On Monday 21 October, the 600 year KU Leuven Chair ‘Belgian Parking Federation Chair’ was inaugurated in Leuven.
This chair, established within the KU Leuven Institute for Mobility, aims to promote research into the link between urban growth in medium-sized cities and changes in mobility patterns and policies.
People and economic activities are increasingly concentrated in urban areas. However, this is an inherently uneven process. One of the most salient configurations of this uneven urbanisation is that – at least in the European context – large cities such as London, Paris, and Barcelona remain the exception rather than becoming the norm. There is a sense that secondary and tertiary cities such as Heidelberg, Aalst, Fontainebleau, and Girona are faring better on most counts. As access restrictions become more stringent in larger cities, secondary and peripheral towns may act as the proverbial “park-and-ride” facilities from where larger cities are accessed. Importantly, this has significant consequences for the present and future of urban mobility, generally, and, more specifically, the role of cars and car parking practices in urban environments: the realities and policies for different types of cities may be very different.

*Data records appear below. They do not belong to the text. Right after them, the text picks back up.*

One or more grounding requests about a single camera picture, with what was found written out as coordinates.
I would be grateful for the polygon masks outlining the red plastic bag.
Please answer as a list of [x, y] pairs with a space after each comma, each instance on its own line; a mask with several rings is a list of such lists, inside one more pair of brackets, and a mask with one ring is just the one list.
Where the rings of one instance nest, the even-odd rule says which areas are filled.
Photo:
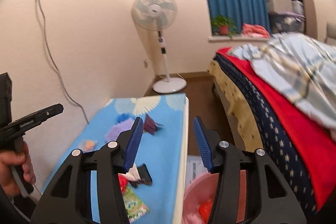
[[118, 174], [118, 181], [121, 193], [124, 194], [128, 185], [128, 180], [123, 174]]

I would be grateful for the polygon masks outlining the purple foam net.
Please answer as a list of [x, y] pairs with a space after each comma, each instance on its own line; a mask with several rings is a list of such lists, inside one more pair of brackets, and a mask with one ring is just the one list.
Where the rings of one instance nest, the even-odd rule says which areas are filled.
[[112, 126], [111, 129], [105, 134], [106, 142], [108, 143], [110, 141], [116, 141], [120, 133], [132, 128], [133, 123], [134, 120], [132, 118], [128, 118], [127, 120]]

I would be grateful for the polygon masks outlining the maroon checkered packet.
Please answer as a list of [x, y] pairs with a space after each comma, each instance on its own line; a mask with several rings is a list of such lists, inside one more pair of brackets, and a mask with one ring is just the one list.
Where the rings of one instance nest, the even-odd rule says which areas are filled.
[[154, 135], [160, 128], [163, 128], [162, 124], [156, 123], [151, 116], [146, 114], [145, 121], [143, 123], [143, 131]]

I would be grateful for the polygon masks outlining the green snack wrapper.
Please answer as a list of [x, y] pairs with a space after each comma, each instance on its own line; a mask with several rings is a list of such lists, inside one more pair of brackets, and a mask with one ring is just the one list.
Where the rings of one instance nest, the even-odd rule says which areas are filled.
[[129, 223], [135, 222], [150, 212], [150, 209], [135, 194], [131, 187], [125, 187], [122, 197]]

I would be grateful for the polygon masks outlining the pink plastic trash bin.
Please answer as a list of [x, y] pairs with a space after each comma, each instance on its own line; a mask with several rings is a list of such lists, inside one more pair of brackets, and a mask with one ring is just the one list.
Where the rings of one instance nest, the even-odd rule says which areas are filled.
[[[219, 174], [204, 173], [186, 189], [183, 200], [182, 223], [206, 223], [212, 209]], [[245, 219], [247, 201], [247, 172], [240, 171], [239, 206], [236, 223]]]

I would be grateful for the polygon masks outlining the black white wrapper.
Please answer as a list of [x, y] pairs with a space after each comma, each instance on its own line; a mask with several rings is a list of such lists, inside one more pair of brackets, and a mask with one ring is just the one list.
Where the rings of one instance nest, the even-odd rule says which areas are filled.
[[151, 186], [153, 180], [145, 164], [136, 166], [134, 164], [129, 172], [122, 174], [124, 178], [131, 184], [132, 187], [138, 188], [139, 185], [148, 185]]

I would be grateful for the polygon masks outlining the white paper on floor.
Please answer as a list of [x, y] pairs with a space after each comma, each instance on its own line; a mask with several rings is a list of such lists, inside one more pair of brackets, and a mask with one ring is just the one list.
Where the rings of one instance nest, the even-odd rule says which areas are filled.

Against this background, the twofold objective of this research project is to more systematically quantify, explain, and forecast urban evolutions in the European Union, after which
these will be linked to ongoing and future city mobility patterns and policies.
The first part of this (doctoral) research project will systematically quantify, explain, and forecast European urban changes. It will ground truth the ‘gut feeling’ of the relative success of secondary cities through a detailed mapping of urban change. The second part of this doctoral research project will directly build on the first part by linking findings to ongoing and future urban mobility patterns and policies. The methodological starting point is the hype surrounding various machine learning and data analytics advances. As explained below, the two parts are (1) explicitly intertwined and therefore equally crucial for the project to reach its objectives, yet nonetheless (2) speak to two different sets of expertise vested in different faculties.
This research project is unique in that it simultaneously pushes two boundaries. Firstly, it contributes to quantifying and explaining European urban changes and their predicted associations with changes in mobility and mobility policy. Secondly, it lowers the barrier to stakeholder engagement by explicitly employing advances in explainable artificial intelligence, allowing Interparking to understand scenarios for an uncertain mobility future using counterfactuals.